The world crackles and feeds back with mystery on a walk with Apple the dog. Even the tiny microphones and cameras hidden in the shrubs don’t bum us out. I’m not interested in anyone relying on me anymore. Apple’s leash is purely symbolic and slack. We’re out for our morning de-indexing
Apple and I are really starting to understand each other, though we are not related. The dog genuinely wants to know how I’m doing, but only right now. And then, now. You get it. She doesn’t have any other information about me. She doesn’t think I’m a chump and I don’t think she’s a chore. How do I know this? I’m relaxed.
There aren’t many dogs in Bramble. Centuries ago, the founders had been terrorized by coyotes, and the trauma echoes, I guess. No one talks about it.
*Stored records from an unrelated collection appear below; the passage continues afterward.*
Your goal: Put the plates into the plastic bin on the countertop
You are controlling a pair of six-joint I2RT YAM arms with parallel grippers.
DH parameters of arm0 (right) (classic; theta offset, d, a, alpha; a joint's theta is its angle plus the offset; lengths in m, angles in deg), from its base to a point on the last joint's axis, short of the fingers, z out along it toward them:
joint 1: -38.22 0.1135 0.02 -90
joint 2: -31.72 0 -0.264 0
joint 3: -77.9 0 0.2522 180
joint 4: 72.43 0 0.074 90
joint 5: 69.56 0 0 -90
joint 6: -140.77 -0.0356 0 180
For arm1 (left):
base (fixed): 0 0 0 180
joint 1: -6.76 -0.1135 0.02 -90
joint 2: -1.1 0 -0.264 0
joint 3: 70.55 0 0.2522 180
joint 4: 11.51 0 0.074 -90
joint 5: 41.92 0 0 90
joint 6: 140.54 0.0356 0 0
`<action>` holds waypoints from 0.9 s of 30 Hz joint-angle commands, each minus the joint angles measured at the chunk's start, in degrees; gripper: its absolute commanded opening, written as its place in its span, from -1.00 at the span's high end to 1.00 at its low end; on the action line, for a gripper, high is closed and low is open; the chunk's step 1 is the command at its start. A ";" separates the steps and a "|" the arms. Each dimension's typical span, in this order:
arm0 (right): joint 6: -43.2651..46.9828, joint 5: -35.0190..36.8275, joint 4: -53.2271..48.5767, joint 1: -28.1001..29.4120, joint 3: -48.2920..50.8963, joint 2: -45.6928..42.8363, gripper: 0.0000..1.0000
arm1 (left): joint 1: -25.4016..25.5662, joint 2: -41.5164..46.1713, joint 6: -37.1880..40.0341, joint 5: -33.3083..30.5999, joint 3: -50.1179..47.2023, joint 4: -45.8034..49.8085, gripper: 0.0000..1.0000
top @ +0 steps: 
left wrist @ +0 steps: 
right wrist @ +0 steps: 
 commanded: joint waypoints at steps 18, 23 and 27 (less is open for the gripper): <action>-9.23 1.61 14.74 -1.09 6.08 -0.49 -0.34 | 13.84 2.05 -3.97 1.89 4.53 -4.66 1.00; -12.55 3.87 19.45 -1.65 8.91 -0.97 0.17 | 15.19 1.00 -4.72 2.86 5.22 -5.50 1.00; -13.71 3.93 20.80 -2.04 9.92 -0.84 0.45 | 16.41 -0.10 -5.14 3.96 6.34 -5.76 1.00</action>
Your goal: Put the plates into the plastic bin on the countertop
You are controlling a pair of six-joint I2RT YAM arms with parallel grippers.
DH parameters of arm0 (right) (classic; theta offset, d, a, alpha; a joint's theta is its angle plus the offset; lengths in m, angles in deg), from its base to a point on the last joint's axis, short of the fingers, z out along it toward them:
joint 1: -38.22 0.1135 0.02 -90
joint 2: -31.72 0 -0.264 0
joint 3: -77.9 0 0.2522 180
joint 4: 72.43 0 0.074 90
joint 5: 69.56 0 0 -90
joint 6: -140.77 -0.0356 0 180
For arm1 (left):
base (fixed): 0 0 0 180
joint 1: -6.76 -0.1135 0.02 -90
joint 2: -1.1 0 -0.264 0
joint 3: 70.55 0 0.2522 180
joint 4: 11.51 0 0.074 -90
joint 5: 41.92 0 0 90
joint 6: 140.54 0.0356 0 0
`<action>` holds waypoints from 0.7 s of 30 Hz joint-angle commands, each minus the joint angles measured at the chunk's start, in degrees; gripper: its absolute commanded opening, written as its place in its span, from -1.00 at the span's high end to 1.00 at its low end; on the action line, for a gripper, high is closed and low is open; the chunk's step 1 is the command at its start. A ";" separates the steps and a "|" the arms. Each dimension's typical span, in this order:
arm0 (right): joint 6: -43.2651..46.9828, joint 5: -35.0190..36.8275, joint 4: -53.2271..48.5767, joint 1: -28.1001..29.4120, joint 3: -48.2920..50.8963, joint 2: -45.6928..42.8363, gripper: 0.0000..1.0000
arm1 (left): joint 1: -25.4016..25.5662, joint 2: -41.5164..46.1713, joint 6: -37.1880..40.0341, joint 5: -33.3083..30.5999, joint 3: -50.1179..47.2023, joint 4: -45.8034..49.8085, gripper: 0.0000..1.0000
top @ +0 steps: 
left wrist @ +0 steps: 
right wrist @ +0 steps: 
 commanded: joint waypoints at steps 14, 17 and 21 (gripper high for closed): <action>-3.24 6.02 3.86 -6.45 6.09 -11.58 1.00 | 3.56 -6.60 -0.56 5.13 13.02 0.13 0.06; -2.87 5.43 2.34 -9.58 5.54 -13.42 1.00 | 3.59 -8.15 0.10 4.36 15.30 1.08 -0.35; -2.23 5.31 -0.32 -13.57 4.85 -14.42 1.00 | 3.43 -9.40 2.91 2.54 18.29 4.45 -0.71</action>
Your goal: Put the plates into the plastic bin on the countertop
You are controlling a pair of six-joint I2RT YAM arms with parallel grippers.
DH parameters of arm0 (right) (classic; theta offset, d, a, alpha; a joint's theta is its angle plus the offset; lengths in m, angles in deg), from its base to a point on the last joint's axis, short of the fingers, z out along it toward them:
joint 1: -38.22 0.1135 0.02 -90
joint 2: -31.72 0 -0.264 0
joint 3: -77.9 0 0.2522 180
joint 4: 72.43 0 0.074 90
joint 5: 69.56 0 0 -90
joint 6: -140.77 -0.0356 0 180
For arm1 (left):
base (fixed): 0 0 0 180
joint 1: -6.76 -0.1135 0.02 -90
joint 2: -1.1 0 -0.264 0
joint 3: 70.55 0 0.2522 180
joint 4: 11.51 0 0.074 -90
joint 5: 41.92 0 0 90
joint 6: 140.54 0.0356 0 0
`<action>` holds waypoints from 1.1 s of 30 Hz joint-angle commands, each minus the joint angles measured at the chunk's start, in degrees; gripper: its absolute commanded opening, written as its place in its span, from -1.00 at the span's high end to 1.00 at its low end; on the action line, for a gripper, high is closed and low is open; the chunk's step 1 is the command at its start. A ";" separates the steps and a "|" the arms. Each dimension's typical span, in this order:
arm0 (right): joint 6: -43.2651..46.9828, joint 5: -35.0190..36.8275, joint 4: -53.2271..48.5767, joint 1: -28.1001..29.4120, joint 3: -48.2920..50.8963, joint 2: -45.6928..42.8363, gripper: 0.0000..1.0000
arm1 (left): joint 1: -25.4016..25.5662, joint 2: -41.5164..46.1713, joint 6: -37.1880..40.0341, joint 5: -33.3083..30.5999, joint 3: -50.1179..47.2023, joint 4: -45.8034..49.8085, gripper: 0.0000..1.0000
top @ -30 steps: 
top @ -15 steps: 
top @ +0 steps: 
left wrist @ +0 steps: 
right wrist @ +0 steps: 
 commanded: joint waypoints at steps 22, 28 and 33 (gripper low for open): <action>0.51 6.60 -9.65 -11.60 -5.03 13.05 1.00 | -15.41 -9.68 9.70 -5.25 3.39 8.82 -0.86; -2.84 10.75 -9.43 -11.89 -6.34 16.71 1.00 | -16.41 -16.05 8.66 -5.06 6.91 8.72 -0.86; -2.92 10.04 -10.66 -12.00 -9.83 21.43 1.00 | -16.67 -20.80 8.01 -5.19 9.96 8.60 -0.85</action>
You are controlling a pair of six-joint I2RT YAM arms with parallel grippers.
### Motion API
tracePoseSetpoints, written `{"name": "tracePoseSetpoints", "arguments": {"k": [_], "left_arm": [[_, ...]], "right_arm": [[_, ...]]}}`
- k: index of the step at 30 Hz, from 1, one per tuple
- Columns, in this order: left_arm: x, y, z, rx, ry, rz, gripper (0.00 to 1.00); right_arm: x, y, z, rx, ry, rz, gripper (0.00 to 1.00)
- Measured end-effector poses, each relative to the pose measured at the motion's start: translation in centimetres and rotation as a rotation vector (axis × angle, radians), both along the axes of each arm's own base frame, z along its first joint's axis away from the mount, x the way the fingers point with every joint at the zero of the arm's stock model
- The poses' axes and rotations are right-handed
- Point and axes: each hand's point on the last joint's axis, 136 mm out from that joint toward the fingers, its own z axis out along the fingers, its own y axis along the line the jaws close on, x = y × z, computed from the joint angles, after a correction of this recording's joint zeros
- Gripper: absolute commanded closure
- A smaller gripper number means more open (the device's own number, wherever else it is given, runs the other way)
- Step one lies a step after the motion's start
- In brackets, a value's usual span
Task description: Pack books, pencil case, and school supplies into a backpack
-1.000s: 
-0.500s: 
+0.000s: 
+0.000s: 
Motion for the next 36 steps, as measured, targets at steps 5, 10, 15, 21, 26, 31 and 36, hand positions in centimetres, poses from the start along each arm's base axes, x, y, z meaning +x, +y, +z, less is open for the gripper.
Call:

So the pleasures of canine companionship are lost on most. I felt like the first caveman who let a wolf sleep by the fire on our ecstatic walks downtown. We headed towards the public soundbaths.
There had been a utopian decade in Bramble. The idea that civic peace and kindness could be encouraged through infrastructure was very persuasive. The physics was basic and concrete was cheap. They had built and poured multiple features—sound mirrors, bowls to stand in, bowls to bang on. It’s hard to remember Bramble being that naive, but there it stood, real as a graveyard.
The public soundbaths were not abandoned in cynicism. Before dawn, they are still a good place to buy drugs. After school, our feminist graffiti crew, The Flowers of Bramble, plots and plays music on a wireless speaker. Occasionally, Bramble CBD sponsors a lunchtime Wellness Workshop and the soundbaths get really thrumming. The Bramble public soundbaths were also the site of a pivotal battle in the War with the Skinheads.
Dogs are like plants, I’ve read. They like when you talk to them. So I told Apple about all of this as we approached the concrete park. Her pace slowed. Her big ears rotated. Sound is a mechanical pressure wave, compressing and relaxing, and even the benign noise of morning traffic was getting amplified and distorted. It occurred to me that this was a bad idea for someone so sensitive, but Apple pulled on the leash down into the central bowl, until we were out of sight of the cameras and out of range of the microphones.
I’m dog sitting Apple because my friend Shadow and his wife Wanda were at their monthly sex therapy weekend. From what I could gather, sex therapy weekends were not about having sex somewhere new, but rather, attending lectures and completing obstacle courses and sometimes being hypnotized. It’s none of my business if it’s going well. I just assumed they weren’t really listening to each other.
I liked Apple’s qualities. Her wonder and logic. She asked in her own way how I was doing. She listened. Apple the dog, by her very presence, asked, are we in a dystopian decade in Bramble now? And if so, so what?